Secrets from winners of our best ever Data Hackathon!
One of the books I read in initial days of my career was titled “What got you Here, Won’t Get You There”. While the book has been written quite a few years back, the learnings from the book still hold! In his book, Marshall Goldsmith explains that at times the habits which got us at our current place would hold us back from taking ourselves to the next level.
I saw this live in action (once again) in the hackathon we hosted last weekend! Close to 1200 data scientists across the globe participated in Black Friday Data Hack. It was a 72 hours data science challenge and I am sure every participant from the competition walked away as a winner – taking away a ton of learning or earning from it!
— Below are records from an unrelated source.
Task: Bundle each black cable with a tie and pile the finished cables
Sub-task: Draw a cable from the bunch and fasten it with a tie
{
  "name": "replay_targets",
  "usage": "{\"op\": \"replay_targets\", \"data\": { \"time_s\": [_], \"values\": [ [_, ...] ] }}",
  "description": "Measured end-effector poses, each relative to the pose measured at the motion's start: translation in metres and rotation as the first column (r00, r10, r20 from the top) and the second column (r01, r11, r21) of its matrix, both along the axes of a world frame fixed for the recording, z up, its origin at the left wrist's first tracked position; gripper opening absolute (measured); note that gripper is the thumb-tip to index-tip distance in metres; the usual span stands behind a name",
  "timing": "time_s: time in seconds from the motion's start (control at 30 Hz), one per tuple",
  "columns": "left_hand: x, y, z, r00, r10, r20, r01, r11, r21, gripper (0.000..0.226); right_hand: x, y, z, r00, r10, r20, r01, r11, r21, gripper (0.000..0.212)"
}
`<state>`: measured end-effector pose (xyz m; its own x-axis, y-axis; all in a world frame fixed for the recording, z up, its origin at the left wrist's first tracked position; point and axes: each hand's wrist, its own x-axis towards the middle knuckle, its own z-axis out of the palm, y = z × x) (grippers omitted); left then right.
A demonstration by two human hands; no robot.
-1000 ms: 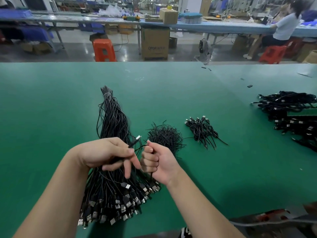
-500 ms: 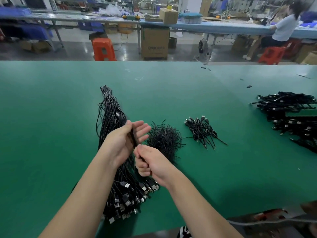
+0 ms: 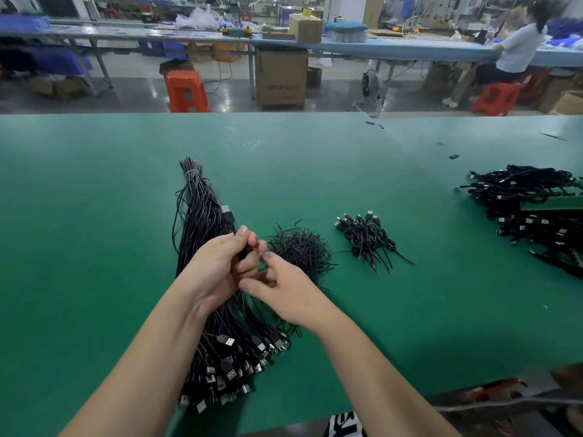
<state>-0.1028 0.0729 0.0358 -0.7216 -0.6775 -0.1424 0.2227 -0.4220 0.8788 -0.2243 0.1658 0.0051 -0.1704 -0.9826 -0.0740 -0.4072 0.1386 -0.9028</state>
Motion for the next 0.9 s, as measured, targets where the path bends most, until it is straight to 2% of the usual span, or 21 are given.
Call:
{"op": "replay_targets", "data": {
  "time_s": [0.07, 0.17, 0.3, 0.4, 0.5, 0.57, 0.6, 0.63, 0.7, 0.77, 0.83, 0.9],
  "values": [
    [0.001, 0.002, 0.0, 0.998, -0.062, 0.029, 0.063, 0.998, -0.019, 0.034, 0.002, -0.002, 0.001, 0.969, -0.007, 0.247, 0.014, 1.0, -0.026, 0.054],
    [0.004, 0.004, 0.001, 0.993, -0.099, 0.057, 0.102, 0.994, -0.046, 0.034, 0.005, 0.0, -0.002, 0.91, -0.007, 0.414, 0.048, 0.995, -0.087, 0.053],
    [0.005, 0.005, 0.0, 0.99, -0.117, 0.074, 0.119, 0.993, -0.021, 0.031, 0.012, 0.003, -0.002, 0.863, -0.009, 0.506, 0.088, 0.987, -0.131, 0.04],
    [0.008, 0.003, 0.002, 0.971, -0.2, 0.128, 0.208, 0.976, -0.056, 0.03, 0.015, 0.005, -0.003, 0.856, -0.064, 0.512, 0.131, 0.987, -0.096, 0.031],
    [0.014, -0.003, 0.008, 0.943, -0.288, 0.168, 0.304, 0.95, -0.077, 0.033, 0.012, 0.007, -0.006, 0.906, -0.125, 0.404, 0.176, 0.98, -0.093, 0.024],
    [0.016, -0.004, 0.013, 0.937, -0.242, 0.252, 0.282, 0.949, -0.138, 0.035, 0.009, 0.008, -0.007, 0.957, -0.191, 0.22, 0.224, 0.965, -0.135, 0.02],
    [0.016, -0.003, 0.015, 0.922, -0.168, 0.349, 0.257, 0.94, -0.225, 0.036, 0.007, 0.009, -0.007, 0.973, -0.218, 0.078, 0.229, 0.959, -0.168, 0.019],
    [0.016, -0.002, 0.017, 0.878, -0.061, 0.475, 0.256, 0.899, -0.356, 0.035, 0.005, 0.009, -0.008, 0.969, -0.231, -0.088, 0.21, 0.958, -0.196, 0.017],
    [0.014, 0.001, 0.018, 0.692, 0.244, 0.68, 0.353, 0.707, -0.613, 0.037, 0.004, 0.008, -0.008, 0.913, -0.203, -0.354, 0.138, 0.97, -0.201, 0.014],
    [0.01, 0.005, 0.016, 0.549, 0.466, 0.694, 0.45, 0.535, -0.715, 0.042, 0.005, 0.006, -0.008, 0.863, -0.133, -0.487, 0.07, 0.987, -0.147, 0.019],
    [0.008, 0.009, 0.013, 0.553, 0.507, 0.661, 0.448, 0.488, -0.749, 0.038, 0.008, 0.004, -0.01, 0.816, -0.073, -0.573, 0.03, 0.996, -0.084, 0.025],
    [0.008, 0.01, 0.013, 0.613, 0.494, 0.617, 0.4, 0.479, -0.781, 0.027, 0.012, 0.006, -0.011, 0.795, -0.048, -0.605, 0.02, 0.998, -0.053, 0.03]
  ]
}}
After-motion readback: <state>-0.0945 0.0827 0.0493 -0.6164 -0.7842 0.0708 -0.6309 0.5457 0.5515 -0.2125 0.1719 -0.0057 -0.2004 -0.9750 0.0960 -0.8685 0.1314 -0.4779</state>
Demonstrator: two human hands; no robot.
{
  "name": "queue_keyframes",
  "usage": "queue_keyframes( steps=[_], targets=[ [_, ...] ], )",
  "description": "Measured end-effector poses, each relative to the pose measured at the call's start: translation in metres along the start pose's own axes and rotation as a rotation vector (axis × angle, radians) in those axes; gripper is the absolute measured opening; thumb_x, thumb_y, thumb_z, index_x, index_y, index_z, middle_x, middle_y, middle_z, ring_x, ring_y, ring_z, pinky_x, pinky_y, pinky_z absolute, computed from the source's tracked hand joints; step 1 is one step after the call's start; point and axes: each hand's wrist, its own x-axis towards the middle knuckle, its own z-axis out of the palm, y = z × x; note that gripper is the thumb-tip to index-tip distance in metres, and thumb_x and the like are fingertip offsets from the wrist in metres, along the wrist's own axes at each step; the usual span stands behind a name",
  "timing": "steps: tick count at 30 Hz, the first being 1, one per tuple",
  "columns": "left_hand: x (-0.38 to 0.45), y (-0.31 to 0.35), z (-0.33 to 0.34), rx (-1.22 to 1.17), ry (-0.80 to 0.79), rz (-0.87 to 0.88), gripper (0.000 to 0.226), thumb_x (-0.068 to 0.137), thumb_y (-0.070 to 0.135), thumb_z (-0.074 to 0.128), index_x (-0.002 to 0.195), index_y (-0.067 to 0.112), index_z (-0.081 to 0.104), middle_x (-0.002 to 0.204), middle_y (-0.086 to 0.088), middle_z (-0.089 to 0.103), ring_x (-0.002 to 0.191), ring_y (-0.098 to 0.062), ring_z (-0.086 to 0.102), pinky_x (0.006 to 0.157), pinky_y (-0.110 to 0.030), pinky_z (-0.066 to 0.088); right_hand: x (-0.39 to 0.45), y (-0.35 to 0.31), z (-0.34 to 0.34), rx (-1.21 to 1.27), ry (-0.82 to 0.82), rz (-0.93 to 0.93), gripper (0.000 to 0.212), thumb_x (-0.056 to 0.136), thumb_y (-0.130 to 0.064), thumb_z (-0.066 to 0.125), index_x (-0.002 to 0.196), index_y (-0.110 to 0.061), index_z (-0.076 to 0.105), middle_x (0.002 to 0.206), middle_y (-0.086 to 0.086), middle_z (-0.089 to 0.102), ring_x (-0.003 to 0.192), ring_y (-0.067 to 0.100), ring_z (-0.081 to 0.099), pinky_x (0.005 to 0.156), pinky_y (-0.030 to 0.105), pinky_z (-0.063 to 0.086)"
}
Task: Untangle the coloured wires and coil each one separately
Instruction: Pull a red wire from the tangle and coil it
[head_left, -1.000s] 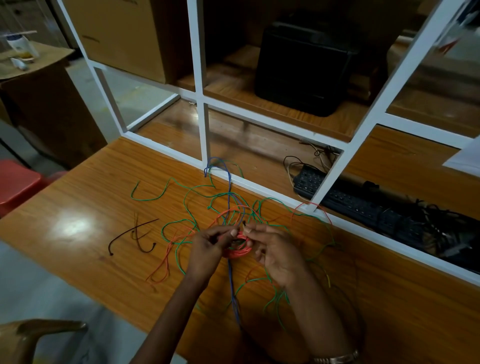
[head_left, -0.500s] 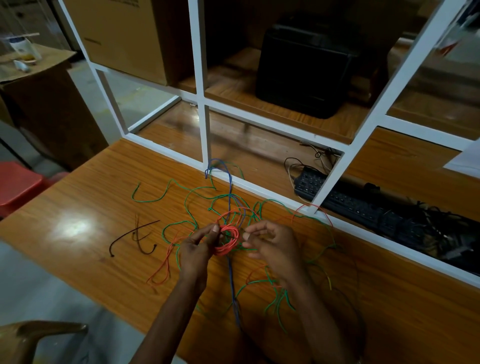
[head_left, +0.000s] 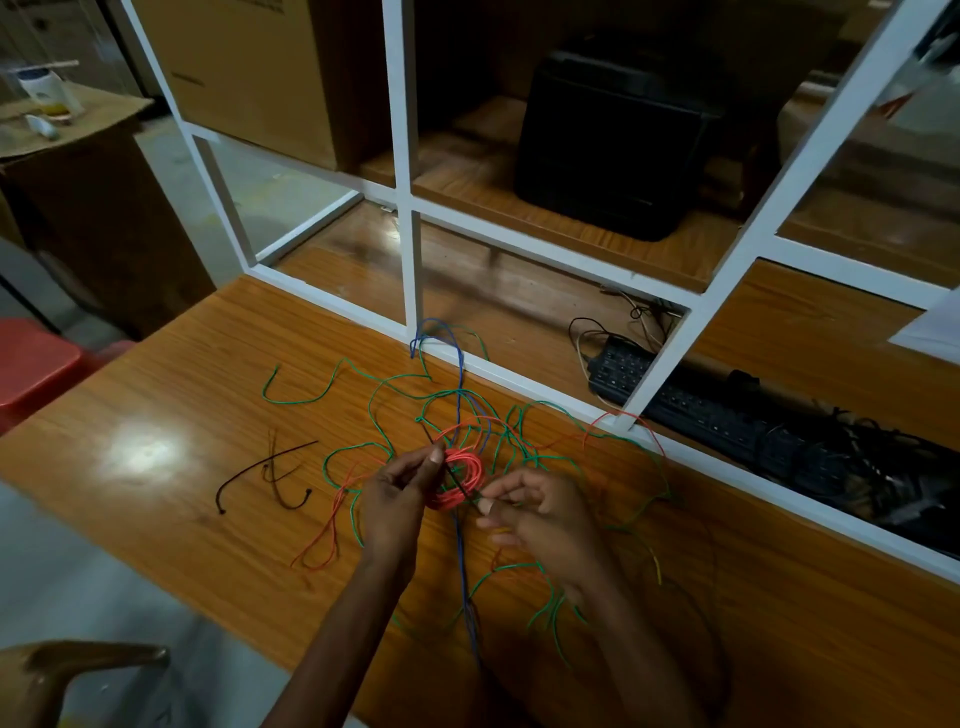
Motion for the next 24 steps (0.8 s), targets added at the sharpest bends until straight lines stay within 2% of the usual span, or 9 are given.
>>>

Even in such a short duration contest, all the toppers challenged themselves and took a path less traveled. And guess what, it paid off! Not only did they break away from other data scientists, but they were also able to come out with solutions which stood out from other solutions. More on this later!
Like always, we decided to experiment with ground rules in our hackathon. This time, we simplified the design (no surprises during the hackathon) and made sure that we put in extra efforts on making sure the dataset is good.
Over the coming days – multiple datasets were rejected, various problems were declared as “Not Good Enough”. Finally, we were able to get a dataset, which would have something for everyone. The beginners can perform basic exploration, while there was enough room for out of box thinking for advanced users.
With close to 1,050 registrations and 3 days to go, we launched the competition on midnight of 19th – 20th November. There was a positive feedback on the dataset with in an hour and people started taking stab at various approaches overnight.
During the 3 days, we saw close to 2,500 submissions and 162 people making attempts at the leaderboard. The race to the top and top 10 was tough! People were constantly flowing in and flowing out of the race.
The best part – there was constant learning for everyone in the process. Leaders happily shared the benchmark scripts. Newbies followed the cues and learnt the tricks of the trade.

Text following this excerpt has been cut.